La retrospettiva di Monte Carlo documenta questa full immersion nel tratto di costa mediterranea al confine tra Francia e Italia, che portò il pittore anche a Dolceacqua (“un villaggio straordinariamente pittoresco, con un ponte che è un gioiello di leggerezza”) e a Bordighera, dove sostò a lungo, per 79 giorni, dal 18 gennaio al 3 aprile 1884, alloggiato alla Pension Anglaise, da cui partiva ogni mattina con i suoi pennelli e cavalletti. Scrive all’amico e mercante d’arte parigino Paul Durand-Ruel: “La Riviera ligure è rischiarata da un sole che modella le forme e accarezza la natura […] Acqua, fiori e poesia si confondono in un’armonia musicale di colori che i miei occhi non hanno mai incontrato”.

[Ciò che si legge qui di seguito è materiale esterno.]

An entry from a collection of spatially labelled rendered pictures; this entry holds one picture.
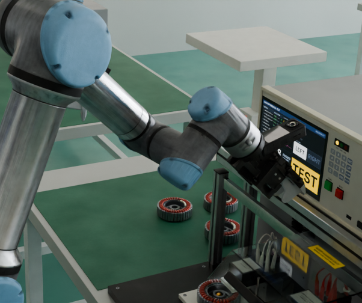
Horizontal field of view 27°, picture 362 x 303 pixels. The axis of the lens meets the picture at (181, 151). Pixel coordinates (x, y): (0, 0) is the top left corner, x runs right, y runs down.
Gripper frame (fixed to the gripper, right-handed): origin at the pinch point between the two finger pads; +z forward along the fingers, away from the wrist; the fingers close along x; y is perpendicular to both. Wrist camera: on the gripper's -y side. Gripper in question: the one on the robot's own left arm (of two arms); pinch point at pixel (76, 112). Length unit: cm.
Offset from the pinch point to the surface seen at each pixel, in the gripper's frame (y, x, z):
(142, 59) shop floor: -195, -391, 115
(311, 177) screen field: -34, 62, -2
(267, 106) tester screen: -33, 43, -13
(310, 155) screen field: -34, 61, -7
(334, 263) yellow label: -28, 80, 9
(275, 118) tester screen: -33, 47, -11
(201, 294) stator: -16, 48, 33
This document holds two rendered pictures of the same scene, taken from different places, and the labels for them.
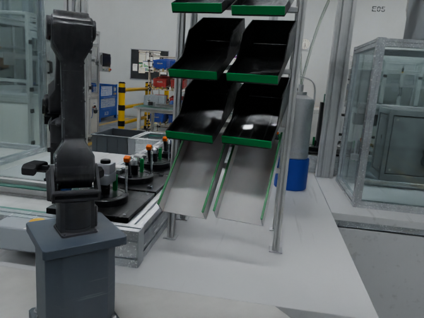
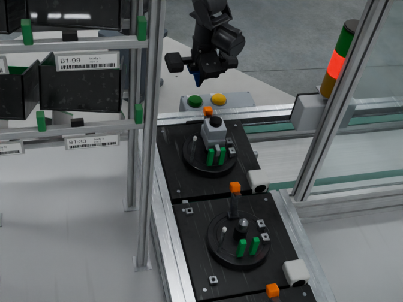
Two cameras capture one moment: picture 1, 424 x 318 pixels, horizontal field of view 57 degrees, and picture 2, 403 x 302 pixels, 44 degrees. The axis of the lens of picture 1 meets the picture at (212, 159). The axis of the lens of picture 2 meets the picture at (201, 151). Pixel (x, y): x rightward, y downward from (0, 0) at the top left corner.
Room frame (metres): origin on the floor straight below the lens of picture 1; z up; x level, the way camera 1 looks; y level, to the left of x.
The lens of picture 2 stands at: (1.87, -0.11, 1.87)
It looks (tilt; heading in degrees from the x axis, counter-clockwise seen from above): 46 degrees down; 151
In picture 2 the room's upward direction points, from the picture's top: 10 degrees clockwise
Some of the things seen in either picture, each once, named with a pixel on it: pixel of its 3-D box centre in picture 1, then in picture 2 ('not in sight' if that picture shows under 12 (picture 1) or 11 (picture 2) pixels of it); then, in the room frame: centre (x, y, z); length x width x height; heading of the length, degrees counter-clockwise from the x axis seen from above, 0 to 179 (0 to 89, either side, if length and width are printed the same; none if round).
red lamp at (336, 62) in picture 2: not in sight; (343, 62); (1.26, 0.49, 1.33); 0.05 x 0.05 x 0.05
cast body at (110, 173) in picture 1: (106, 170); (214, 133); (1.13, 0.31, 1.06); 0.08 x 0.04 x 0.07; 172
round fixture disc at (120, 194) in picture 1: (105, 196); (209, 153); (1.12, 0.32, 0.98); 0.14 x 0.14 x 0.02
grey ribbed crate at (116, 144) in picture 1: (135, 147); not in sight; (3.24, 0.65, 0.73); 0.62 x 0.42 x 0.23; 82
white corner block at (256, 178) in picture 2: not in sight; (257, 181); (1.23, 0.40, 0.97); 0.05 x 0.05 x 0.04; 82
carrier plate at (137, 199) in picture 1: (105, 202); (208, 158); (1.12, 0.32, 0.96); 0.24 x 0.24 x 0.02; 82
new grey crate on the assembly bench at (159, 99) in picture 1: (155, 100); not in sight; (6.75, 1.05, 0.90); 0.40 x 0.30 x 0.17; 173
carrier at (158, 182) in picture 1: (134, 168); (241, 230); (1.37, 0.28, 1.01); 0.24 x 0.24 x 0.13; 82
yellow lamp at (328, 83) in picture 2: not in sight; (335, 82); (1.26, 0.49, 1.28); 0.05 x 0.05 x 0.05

Al Grimaldi Forum si possono apprezzare capolavori come Il Castello di Dolceacqua e La Valle della Nervia e Dolceacqua (mai esposto). Più numerose le tele dedicate a Bordighera, tra cui spiccano Strada romana a Bordighera, che ha sullo sfondo le Alpi Marittime, e Veduta di Bordighera, che ha invece un azzurrissimo mare in lontananza. Da notare in queste opere, come in molte altre dell’artista, la perfetta e armonica integrazione tra elementi naturali (paesaggi, giardini, alberi e fiori) ed elementi architettonici (case, palazzi, chiese), tra l’irregolarità e la varietà anche cromatica della natura e le forme regolari delle costruzioni, un segnale che indica la presenza dell’uomo in un contesto privo di figure umane. In questo scorcio estremo di Liguria, a pochi chilometri dal confine transalpino, Monet dipinge sia edifici d’epoca che le nuove ville costruite da ricchi francesi. Bordighera era stato per secoli un territorio povero e marginale. L’apertura della tratte ferroviarie Genova-Ventimiglia (1871) e Marsiglia-Ventimiglia (1872) ne fanno una località privilegiata, scelta dalla buona società europea per svernare e ritrovare una natura ancora intatta. Qui si affolla un turismo cosmopolita, soprattutto inglesi e tedeschi, ma è presente anche l’aristocrazia italiana, ai massimi livelli: a partire dal 1879 vi passa gran parte dell’anno la stessa Regina Margherita.
Se ai primi del Novecento questi luoghi si confermeranno come meta ambita di un turismo internazionale d’élite, lo si deve anche al pennello di Claude Monet. Prima di lasciare la Liguria per tornare in Francia, il maestro scrive un’altra lettera al gallerista Durand-Ruel, in cui ammette: “Circondato da questa luce abbagliante, trovo la mia tavolozza ben modesta […]. Forse, una volta rientrato a casa, mi ricorderà un po’ ciò che ho visto”.
Porterà con sé per sempre il mistero della bellezza luminosa della natura scoperta in Riviera, quell’attimo fuggente rincorso per tutta la sua esistenza terrena.